The world ended in smoke and flame.
For a moment, Beatrice was paralyzed, her mind a frantic scramble of Latin classifications and primal terror. The crackle of burning cedar was a monstrous, hungry sound, devouring the serene air of the canyon she had come to love.
Silas Croft’s laughter, a cruel echo against the rock walls, faded as he and his men rode away, leaving behind a funeral pyre for a living world.
They had left Wes for dead. They had trapped her to be burned alive.
Panic, cold and sharp, sank its claws into her. Her first instinct was the one that had failed her in the dust storm weeks ago: to run blindly, to scramble for any exit.
But as she took a panicked step towards the canyon wall, a voice, low and calm, cut through the roaring in her ears. Don’t fight the land, Beatrice. Listen to it.
Wes.
The thought of him, broken and captured, was a physical blow, stealing the air from her lungs more effectively than the smoke. A sob tore from her throat, hot and ragged.
He had sacrificed himself for her, for her notes, for a single, precious specimen of Lilium phantasma nestled in her satchel.
She could not let that sacrifice be for nothing. She could not let his last lesson go unheeded.
She forced herself to stop, to breathe, to quell the frantic beating of her heart. She sank to her knees behind a sandstone boulder, pressing her cheek against its cool, rough surface.
Listen. The fire was at the mouth of the canyon, a curtain of orange and black.
It was moving inward, feeding on the dry grasses along the creek bed. But wind, Wes had taught her, was the fire’s master.

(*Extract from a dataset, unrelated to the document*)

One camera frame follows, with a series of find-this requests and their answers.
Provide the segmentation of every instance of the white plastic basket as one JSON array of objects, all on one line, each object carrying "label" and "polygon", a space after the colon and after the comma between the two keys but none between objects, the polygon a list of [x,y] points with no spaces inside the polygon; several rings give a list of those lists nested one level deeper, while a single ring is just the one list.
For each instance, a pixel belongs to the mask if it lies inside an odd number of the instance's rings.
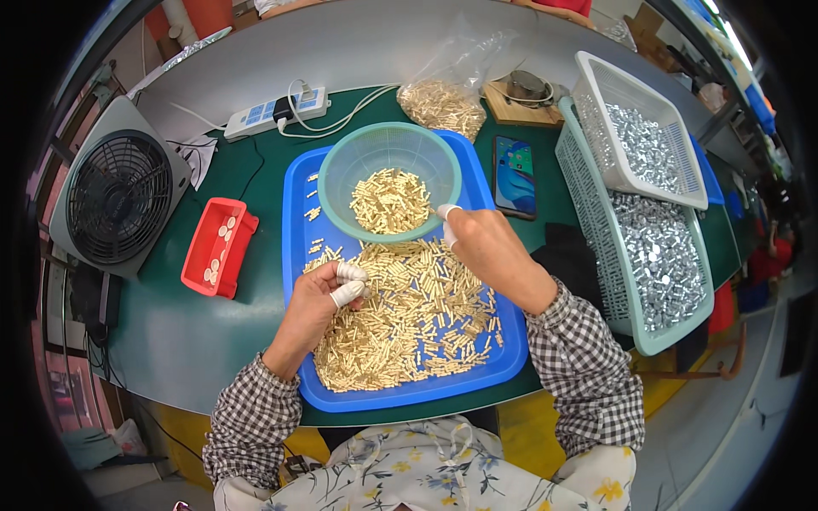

She felt a slight breeze on her neck, flowing down the canyon, away from the entrance.
It was a small mercy, a temporary stay of execution, pushing the worst of the smoke and heat back towards the blaze. It bought her time.
Her scientific mind, her greatest asset and occasional crutch, finally took over. This was no longer an academic exercise; it was a problem of survival, with variables of heat, fuel, wind, and time.
She scanned the canyon walls, her gaze sweeping past the delicate ferns and columbines. She needed shelter.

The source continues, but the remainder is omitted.